WHAT THE TASK REQUIRES | Please transcribe all of the records precisely.

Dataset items
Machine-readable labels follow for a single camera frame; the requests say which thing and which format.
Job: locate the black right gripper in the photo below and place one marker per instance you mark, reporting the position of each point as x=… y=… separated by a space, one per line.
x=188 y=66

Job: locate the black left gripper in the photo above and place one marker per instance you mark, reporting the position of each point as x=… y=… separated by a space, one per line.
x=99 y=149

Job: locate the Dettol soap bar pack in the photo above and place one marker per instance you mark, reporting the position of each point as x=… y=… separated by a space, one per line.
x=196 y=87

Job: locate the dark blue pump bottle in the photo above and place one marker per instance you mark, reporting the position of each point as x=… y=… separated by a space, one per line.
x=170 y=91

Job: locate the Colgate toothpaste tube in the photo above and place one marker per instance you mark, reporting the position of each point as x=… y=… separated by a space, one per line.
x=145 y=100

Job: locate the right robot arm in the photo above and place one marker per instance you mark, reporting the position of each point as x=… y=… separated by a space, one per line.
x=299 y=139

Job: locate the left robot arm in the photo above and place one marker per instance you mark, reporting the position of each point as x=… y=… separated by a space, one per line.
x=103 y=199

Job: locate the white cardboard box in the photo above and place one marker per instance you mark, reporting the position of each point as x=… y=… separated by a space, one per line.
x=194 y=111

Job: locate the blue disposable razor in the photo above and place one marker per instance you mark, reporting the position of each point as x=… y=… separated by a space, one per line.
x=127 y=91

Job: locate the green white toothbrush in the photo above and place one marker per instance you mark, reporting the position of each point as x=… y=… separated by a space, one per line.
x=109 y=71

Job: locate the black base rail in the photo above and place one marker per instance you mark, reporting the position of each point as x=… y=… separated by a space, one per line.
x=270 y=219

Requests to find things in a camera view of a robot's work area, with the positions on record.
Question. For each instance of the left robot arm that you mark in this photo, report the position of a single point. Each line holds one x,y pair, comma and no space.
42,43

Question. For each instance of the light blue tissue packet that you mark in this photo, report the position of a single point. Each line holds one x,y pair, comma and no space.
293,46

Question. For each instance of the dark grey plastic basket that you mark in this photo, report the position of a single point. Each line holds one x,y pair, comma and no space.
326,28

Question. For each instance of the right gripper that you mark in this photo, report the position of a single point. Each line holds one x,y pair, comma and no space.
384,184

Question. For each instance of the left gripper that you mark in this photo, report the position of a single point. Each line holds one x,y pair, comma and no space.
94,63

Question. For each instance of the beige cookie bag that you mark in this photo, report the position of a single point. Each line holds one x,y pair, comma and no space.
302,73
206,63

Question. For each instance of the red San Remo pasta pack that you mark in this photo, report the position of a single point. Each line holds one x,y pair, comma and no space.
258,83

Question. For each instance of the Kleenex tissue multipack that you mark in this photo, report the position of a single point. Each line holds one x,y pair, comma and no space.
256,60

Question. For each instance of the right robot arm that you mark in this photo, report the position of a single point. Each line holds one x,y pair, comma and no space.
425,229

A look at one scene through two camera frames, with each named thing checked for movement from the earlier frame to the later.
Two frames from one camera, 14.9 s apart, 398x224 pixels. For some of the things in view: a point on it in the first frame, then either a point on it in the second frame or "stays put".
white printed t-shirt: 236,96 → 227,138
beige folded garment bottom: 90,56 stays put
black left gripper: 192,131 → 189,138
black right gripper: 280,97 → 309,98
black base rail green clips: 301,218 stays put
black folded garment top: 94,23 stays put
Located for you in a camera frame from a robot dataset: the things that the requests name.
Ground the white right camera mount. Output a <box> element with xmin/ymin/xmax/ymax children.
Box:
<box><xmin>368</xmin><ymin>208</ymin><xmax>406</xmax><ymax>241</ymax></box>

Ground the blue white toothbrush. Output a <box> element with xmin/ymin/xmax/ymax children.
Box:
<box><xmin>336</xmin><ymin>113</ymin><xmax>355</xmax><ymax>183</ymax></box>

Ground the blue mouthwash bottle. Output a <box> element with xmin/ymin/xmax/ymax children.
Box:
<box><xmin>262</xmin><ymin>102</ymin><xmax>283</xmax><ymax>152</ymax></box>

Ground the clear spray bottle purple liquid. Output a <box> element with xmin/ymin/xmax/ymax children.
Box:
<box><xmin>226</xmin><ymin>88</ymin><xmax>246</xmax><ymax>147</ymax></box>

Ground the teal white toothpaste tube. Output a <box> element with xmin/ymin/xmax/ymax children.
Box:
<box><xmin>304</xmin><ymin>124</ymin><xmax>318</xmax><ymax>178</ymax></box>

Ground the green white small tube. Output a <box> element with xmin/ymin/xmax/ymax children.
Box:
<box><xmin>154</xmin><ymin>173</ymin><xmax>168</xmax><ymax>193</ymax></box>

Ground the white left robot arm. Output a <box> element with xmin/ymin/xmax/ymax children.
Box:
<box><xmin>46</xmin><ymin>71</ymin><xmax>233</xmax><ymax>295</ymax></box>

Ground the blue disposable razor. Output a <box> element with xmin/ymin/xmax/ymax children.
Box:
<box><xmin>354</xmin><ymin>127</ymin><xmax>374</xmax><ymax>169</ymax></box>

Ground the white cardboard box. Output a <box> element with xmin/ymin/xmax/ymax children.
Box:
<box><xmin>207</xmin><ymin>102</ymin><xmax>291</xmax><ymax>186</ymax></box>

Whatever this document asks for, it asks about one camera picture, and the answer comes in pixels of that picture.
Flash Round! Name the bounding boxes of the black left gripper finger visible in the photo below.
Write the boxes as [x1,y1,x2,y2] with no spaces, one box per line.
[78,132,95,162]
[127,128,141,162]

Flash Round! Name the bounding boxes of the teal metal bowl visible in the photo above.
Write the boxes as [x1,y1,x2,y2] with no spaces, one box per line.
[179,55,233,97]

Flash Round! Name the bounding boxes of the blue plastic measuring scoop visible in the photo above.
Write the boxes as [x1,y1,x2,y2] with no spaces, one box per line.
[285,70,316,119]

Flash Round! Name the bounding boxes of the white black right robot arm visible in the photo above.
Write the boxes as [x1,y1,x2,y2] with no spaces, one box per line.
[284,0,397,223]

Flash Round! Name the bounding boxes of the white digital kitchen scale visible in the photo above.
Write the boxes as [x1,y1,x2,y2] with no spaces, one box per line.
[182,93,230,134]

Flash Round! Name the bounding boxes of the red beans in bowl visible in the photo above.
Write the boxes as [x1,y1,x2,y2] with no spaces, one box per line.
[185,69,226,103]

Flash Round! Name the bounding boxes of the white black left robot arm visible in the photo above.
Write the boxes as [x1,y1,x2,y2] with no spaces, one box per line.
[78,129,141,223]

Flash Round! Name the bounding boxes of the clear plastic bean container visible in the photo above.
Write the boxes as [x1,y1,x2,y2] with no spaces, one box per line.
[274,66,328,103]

RESPONSE TO THE EXERCISE |
Machine-readable labels follow for a single camera frame; the requests say which thing and which format.
Job: locate the black right gripper in the photo below and place one marker per instance you mark, reporting the position of each point as x=… y=… separated by a space, one per line.
x=188 y=66

Job: locate the black left gripper in the photo above and place one marker per instance you mark, reporting the position of each point as x=… y=… separated by a space, one per line.
x=99 y=149

Job: locate the Dettol soap bar pack in the photo above and place one marker per instance you mark, reporting the position of each point as x=… y=… separated by a space, one per line.
x=196 y=87

Job: locate the dark blue pump bottle in the photo above and place one marker per instance you mark, reporting the position of each point as x=… y=… separated by a space, one per line.
x=170 y=91

Job: locate the Colgate toothpaste tube in the photo above and place one marker per instance you mark, reporting the position of each point as x=… y=… separated by a space, one per line.
x=145 y=100

Job: locate the right robot arm in the photo above and place one marker per instance you mark, reporting the position of each point as x=… y=… separated by a space, one per line.
x=299 y=139

Job: locate the left robot arm in the photo above and place one marker per instance you mark, reporting the position of each point as x=… y=… separated by a space, one per line.
x=103 y=199

Job: locate the white cardboard box in the photo above and place one marker per instance you mark, reporting the position of each point as x=… y=… separated by a space, one per line.
x=194 y=111

Job: locate the blue disposable razor in the photo above and place one marker per instance you mark, reporting the position of each point as x=… y=… separated by a space, one per line.
x=127 y=91

Job: locate the green white toothbrush in the photo above and place one marker per instance you mark, reporting the position of each point as x=… y=… separated by a space, one per line.
x=109 y=71

Job: locate the black base rail in the photo above and place one marker per instance you mark, reporting the position of each point as x=… y=… separated by a space, one per line.
x=270 y=219

Requests to find things in a camera view of a robot's work area, with the positions on record.
Question. For each instance of the left robot arm that you mark in this photo, report the position of a single point. Each line holds one x,y pair, comma and no space.
42,43

Question. For each instance of the light blue tissue packet that you mark in this photo, report the position of a single point. Each line holds one x,y pair, comma and no space.
293,46

Question. For each instance of the dark grey plastic basket that you mark in this photo, report the position of a single point. Each line holds one x,y pair, comma and no space.
326,28

Question. For each instance of the right gripper that you mark in this photo, report the position of a single point. Each line holds one x,y pair, comma and no space.
384,184

Question. For each instance of the left gripper that you mark in this photo, report the position of a single point. Each line holds one x,y pair, comma and no space.
94,63

Question. For each instance of the beige cookie bag that you mark in this photo, report the position of a single point. Each line holds one x,y pair, comma and no space.
302,73
206,63

Question. For each instance of the red San Remo pasta pack that you mark in this photo, report the position of a single point. Each line holds one x,y pair, comma and no space.
258,83

Question. For each instance of the Kleenex tissue multipack that you mark in this photo, report the position of a single point. Each line holds one x,y pair, comma and no space.
256,60

Question. For each instance of the right robot arm that you mark in this photo, report the position of a single point. Each line holds one x,y pair, comma and no space.
425,229

A look at one scene through two camera frames, with each named thing checked for movement from the earlier frame to the later.
Two frames from one camera, 14.9 s apart, 398x224 pixels. For some of the things in view: a point on it in the first frame, then either a point on it in the second frame or "stays put".
white printed t-shirt: 236,96 → 227,138
beige folded garment bottom: 90,56 stays put
black left gripper: 192,131 → 189,138
black right gripper: 280,97 → 309,98
black base rail green clips: 301,218 stays put
black folded garment top: 94,23 stays put
Located for you in a camera frame from a robot dataset: the things that the requests name.
Ground the white right camera mount. Output a <box> element with xmin/ymin/xmax/ymax children.
Box:
<box><xmin>368</xmin><ymin>208</ymin><xmax>406</xmax><ymax>241</ymax></box>

Ground the blue white toothbrush. Output a <box> element with xmin/ymin/xmax/ymax children.
Box:
<box><xmin>336</xmin><ymin>113</ymin><xmax>355</xmax><ymax>183</ymax></box>

Ground the blue mouthwash bottle. Output a <box> element with xmin/ymin/xmax/ymax children.
Box:
<box><xmin>262</xmin><ymin>102</ymin><xmax>283</xmax><ymax>152</ymax></box>

Ground the clear spray bottle purple liquid. Output a <box> element with xmin/ymin/xmax/ymax children.
Box:
<box><xmin>226</xmin><ymin>88</ymin><xmax>246</xmax><ymax>147</ymax></box>

Ground the teal white toothpaste tube. Output a <box> element with xmin/ymin/xmax/ymax children.
Box:
<box><xmin>304</xmin><ymin>124</ymin><xmax>318</xmax><ymax>178</ymax></box>

Ground the green white small tube. Output a <box> element with xmin/ymin/xmax/ymax children.
Box:
<box><xmin>154</xmin><ymin>173</ymin><xmax>168</xmax><ymax>193</ymax></box>

Ground the white left robot arm. Output a <box> element with xmin/ymin/xmax/ymax children.
Box:
<box><xmin>46</xmin><ymin>71</ymin><xmax>233</xmax><ymax>295</ymax></box>

Ground the blue disposable razor. Output a <box> element with xmin/ymin/xmax/ymax children.
Box:
<box><xmin>354</xmin><ymin>127</ymin><xmax>374</xmax><ymax>169</ymax></box>

Ground the white cardboard box. Output a <box> element with xmin/ymin/xmax/ymax children.
Box:
<box><xmin>207</xmin><ymin>102</ymin><xmax>291</xmax><ymax>186</ymax></box>

Whatever this document asks for, it asks about one camera picture, and the answer comes in pixels of that picture.
Flash Round! Name the bounding boxes of the black left gripper finger visible in the photo below.
Write the boxes as [x1,y1,x2,y2] with no spaces, one box per line.
[78,132,95,162]
[127,128,141,162]

Flash Round! Name the bounding boxes of the teal metal bowl visible in the photo above.
Write the boxes as [x1,y1,x2,y2] with no spaces, one box per line.
[179,55,233,97]

Flash Round! Name the bounding boxes of the blue plastic measuring scoop visible in the photo above.
Write the boxes as [x1,y1,x2,y2] with no spaces, one box per line.
[285,70,316,119]

Flash Round! Name the bounding boxes of the white black right robot arm visible in the photo above.
Write the boxes as [x1,y1,x2,y2] with no spaces, one box per line.
[284,0,397,223]

Flash Round! Name the bounding boxes of the white digital kitchen scale visible in the photo above.
Write the boxes as [x1,y1,x2,y2] with no spaces, one box per line.
[182,93,230,134]

Flash Round! Name the bounding boxes of the red beans in bowl visible in the photo above.
Write the boxes as [x1,y1,x2,y2] with no spaces, one box per line.
[185,69,226,103]

Flash Round! Name the bounding boxes of the white black left robot arm visible in the photo above.
Write the boxes as [x1,y1,x2,y2] with no spaces, one box per line.
[78,129,141,223]

Flash Round! Name the bounding boxes of the clear plastic bean container visible in the photo above.
Write the boxes as [x1,y1,x2,y2] with no spaces, one box per line.
[274,66,328,103]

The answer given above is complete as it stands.